- [Exercise objective]
Strip out the pictures and output each remaining line of the data word for word.

- [Recorded data]
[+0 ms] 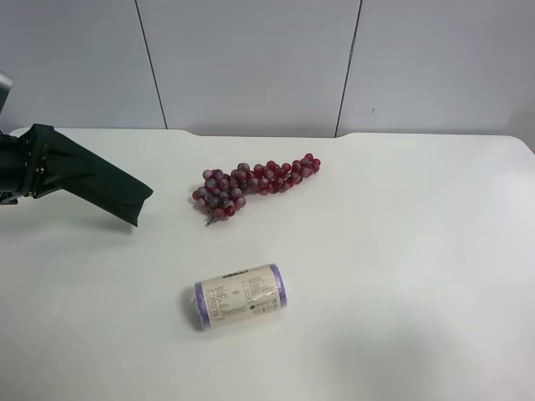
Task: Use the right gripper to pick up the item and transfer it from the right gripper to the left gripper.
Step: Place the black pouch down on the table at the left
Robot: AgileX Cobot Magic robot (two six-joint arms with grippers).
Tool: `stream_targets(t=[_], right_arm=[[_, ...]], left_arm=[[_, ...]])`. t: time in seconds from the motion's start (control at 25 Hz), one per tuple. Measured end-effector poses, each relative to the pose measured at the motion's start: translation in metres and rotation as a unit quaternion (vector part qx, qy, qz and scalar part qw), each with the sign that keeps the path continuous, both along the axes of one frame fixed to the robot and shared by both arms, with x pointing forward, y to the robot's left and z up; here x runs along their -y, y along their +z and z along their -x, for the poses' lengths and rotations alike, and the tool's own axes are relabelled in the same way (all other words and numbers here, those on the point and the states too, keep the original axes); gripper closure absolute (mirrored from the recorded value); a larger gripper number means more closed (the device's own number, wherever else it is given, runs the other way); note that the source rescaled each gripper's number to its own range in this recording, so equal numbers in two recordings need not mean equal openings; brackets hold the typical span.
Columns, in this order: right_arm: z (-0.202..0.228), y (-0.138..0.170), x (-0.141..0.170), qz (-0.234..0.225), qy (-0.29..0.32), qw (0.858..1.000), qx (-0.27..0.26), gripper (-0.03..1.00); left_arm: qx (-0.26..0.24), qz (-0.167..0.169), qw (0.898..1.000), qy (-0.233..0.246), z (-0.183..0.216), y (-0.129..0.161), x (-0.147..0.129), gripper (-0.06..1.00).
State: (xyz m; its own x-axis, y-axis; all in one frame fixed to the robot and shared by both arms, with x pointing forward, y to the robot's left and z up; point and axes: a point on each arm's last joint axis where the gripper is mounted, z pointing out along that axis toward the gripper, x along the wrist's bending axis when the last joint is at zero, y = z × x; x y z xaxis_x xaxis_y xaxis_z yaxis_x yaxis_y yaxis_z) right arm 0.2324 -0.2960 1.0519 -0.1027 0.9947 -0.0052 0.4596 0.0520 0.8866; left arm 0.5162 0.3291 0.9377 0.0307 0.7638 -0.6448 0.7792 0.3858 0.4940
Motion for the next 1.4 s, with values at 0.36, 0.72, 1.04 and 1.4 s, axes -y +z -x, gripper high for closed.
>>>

- [Written reply]
[+0 ms] 
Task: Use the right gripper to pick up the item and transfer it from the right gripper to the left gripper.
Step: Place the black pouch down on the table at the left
Robot: AgileX Cobot Magic robot (two six-joint arms with grippers).
Tool: `stream_targets(t=[_], right_arm=[[_, ...]], left_arm=[[_, ...]])`. t: time in seconds from the motion's start (control at 25 Hz), one per tuple. Measured end-effector poses, each relative to the pose measured at the motion's start: translation in metres and rotation as a unit quaternion (vector part qx, qy, qz and scalar part qw), each with the sign that keeps the path continuous, both along the axes of one frame fixed to the robot and shared by both arms, with x pointing forward, y to the robot's left and z up; here x runs along their -y, y along their +z and z along their -x, for the poses' lengths and rotations alike, and the tool's own axes are relabelled in the same way (all other words and numbers here, those on the point and the states too, keep the original axes); gripper closure absolute (mirrored from the recorded value); a larger gripper number means more closed (the device's own number, wherever else it is given, runs the other way); note that the source rescaled each gripper's number to its own range in this recording, so equal numbers in two recordings need not mean equal openings; brackets hold the typical span.
Columns, in this order: right_arm: z (-0.202..0.228), y (-0.138..0.170), x (-0.141..0.170), qz (-0.234..0.225), qy (-0.29..0.32), qw (0.858..1.000), qx (-0.27..0.26), gripper (-0.03..1.00); left_arm: qx (-0.26..0.24), qz (-0.167..0.169), qw (0.898..1.000), qy (-0.233..0.246), z (-0.183..0.216), y (-0.129..0.161), x (-0.147..0.129), gripper (-0.06..1.00).
State: (xyz m; its own x-axis, y-axis; all in one frame fixed to the robot and shared by both arms, with x pointing forward, y to the robot's left and z up; point and axes: a point on each arm's last joint axis where the gripper is mounted, z pointing out along that axis toward the gripper, x along the wrist's bending axis when the last joint is at zero, y = z × x; x y z xaxis_x xaxis_y xaxis_z yaxis_x yaxis_y yaxis_z) right arm 0.2324 -0.2960 1.0519 -0.1027 0.9947 -0.0052 0.4596 0.0520 0.8866; left arm 0.5162 0.3291 0.9377 0.0307 0.7638 -0.6448 0.7792 0.3858 0.4940
Motion for the next 1.4 s, with values at 0.36, 0.72, 1.04 and 1.4 s, axes -y +z -x, gripper high for closed.
>>>

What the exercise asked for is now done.